You should complete all the steps provided in the code and answer the following questions in a report.

After you complete your readings, and listen to the provided videos (Required), you will proceed with this implementation and report.

1. Introduction

· Provide information about the Language, GUI, and Data File you are using in this assignment. Use references to support the importance of the language you are using, the advantages, disadvantages, and how it relates to other languages that are used in Data Science.

· Provide the Value stored in the variable Randomizer in your code and your Student ID in this section. Take a printscreen of the output in your Console and paste it here.

2. Data Presentation before Cleansing

Run Step 0 and answer the following questions.

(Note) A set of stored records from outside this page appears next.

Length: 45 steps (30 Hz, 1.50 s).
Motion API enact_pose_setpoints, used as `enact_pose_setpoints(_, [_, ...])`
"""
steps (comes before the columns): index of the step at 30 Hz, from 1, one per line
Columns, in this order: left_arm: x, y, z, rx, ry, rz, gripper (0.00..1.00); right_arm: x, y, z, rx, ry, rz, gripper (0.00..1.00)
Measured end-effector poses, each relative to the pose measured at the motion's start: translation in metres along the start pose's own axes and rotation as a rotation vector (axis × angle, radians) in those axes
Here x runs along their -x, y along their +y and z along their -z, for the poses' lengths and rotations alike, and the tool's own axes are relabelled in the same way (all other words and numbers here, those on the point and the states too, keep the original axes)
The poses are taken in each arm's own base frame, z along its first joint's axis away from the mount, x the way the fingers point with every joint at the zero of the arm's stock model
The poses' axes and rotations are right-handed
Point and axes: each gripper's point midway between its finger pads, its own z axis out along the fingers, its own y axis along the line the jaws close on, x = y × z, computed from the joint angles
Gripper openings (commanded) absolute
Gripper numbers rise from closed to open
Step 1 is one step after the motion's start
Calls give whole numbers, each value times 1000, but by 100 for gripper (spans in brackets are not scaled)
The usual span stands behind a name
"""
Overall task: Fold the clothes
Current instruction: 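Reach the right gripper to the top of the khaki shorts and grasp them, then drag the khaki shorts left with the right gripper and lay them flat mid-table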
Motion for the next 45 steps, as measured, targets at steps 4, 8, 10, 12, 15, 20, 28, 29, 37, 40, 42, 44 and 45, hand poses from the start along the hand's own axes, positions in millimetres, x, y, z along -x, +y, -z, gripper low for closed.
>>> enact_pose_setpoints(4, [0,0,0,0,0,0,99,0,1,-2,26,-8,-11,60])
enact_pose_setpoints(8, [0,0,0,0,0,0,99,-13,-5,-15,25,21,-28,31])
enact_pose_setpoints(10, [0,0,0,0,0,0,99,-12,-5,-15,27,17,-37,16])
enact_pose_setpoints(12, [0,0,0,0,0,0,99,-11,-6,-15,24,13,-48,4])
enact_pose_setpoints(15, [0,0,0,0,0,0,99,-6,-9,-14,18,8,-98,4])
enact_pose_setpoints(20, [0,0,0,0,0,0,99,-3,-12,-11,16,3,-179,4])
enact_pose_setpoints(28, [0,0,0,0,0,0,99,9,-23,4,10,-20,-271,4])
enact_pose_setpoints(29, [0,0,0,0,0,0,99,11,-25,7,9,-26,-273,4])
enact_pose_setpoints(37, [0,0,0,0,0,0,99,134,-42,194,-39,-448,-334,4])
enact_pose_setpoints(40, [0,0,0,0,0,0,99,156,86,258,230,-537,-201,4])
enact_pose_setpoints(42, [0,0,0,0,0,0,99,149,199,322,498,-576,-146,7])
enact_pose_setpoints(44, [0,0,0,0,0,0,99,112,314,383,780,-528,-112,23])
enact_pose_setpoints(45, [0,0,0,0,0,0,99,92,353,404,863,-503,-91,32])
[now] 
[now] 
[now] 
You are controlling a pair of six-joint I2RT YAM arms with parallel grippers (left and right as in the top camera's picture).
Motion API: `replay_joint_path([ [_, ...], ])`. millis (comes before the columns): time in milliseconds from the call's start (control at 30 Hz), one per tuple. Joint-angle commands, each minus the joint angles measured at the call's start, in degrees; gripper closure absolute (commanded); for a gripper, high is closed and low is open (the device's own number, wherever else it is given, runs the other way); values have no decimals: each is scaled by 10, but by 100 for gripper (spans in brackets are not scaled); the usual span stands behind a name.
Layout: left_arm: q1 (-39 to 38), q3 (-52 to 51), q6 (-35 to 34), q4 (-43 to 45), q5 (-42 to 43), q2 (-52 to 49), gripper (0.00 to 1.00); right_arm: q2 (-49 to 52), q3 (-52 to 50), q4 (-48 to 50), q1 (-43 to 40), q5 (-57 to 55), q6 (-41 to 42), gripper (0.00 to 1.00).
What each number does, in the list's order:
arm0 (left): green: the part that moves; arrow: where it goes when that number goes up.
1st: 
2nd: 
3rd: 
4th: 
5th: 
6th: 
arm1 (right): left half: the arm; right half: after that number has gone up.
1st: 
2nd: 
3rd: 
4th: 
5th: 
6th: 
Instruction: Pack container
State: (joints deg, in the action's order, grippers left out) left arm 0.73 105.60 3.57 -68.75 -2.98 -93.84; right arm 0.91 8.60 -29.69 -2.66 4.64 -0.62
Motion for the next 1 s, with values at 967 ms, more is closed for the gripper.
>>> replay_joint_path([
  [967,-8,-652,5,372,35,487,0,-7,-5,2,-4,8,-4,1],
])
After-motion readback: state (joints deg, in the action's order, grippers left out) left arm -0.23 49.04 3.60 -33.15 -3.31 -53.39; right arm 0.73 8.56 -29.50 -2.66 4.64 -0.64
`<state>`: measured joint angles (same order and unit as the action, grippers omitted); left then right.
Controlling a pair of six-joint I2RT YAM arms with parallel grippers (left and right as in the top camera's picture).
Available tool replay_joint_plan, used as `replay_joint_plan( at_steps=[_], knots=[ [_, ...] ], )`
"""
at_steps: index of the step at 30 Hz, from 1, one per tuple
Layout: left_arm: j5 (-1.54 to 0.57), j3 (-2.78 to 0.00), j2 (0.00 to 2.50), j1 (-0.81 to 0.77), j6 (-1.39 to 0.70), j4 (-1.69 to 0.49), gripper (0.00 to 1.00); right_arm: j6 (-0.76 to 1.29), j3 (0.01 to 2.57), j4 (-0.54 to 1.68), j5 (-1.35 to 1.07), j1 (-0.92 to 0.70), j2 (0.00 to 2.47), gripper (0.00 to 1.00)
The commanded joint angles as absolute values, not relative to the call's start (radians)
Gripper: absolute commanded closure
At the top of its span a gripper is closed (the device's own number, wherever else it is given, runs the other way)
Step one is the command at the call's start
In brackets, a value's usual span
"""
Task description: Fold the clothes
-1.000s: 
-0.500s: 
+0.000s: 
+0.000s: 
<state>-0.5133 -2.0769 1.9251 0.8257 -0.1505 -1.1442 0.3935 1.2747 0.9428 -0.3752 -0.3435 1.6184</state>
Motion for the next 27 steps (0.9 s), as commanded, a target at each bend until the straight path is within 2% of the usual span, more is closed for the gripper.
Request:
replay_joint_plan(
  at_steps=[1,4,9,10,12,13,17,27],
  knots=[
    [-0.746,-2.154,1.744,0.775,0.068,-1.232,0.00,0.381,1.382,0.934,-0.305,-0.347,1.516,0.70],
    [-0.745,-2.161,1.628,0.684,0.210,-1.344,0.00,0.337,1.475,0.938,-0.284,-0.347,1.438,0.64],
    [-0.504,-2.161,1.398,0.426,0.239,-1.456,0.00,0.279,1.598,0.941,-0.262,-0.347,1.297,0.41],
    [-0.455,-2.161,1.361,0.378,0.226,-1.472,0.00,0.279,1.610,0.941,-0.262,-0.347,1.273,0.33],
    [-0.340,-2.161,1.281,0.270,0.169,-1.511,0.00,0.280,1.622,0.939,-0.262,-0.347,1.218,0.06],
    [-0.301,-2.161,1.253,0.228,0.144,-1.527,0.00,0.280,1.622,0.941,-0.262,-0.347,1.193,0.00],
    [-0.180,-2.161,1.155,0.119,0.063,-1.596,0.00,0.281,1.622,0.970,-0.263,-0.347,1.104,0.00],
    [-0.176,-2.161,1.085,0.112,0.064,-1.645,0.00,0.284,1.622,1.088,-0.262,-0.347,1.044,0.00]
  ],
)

A. Data file format and the corresponding command that you used to read the data. Does the file have headers?

B. How many observations are there?

C. How many variables are in the data?

D. What is the purpose of the command str(df). Take a printscreen of the output in your Console and paste it here.

E. summary(df) # find out what this means and answer the question in your paper.

F. Answer the following questions:

a. # What type of variables does your file include

b. # Specific data types?

c. # Are they read properly?

d. # Are there any issues?

e. # Does your file include both NAs and blanks? How did you identify those?

f. # How many NAs do you have and

g. # How many blanks?

3. Data Preprocessing

A. Summarize the steps of preprocessing you expect to complete before you run the previous steps in your code. Recommend methods of inputting NAs in each of the variables when needed, and or observations. Review literature and suggest methods of imputation for Categorical and Numeric Variables.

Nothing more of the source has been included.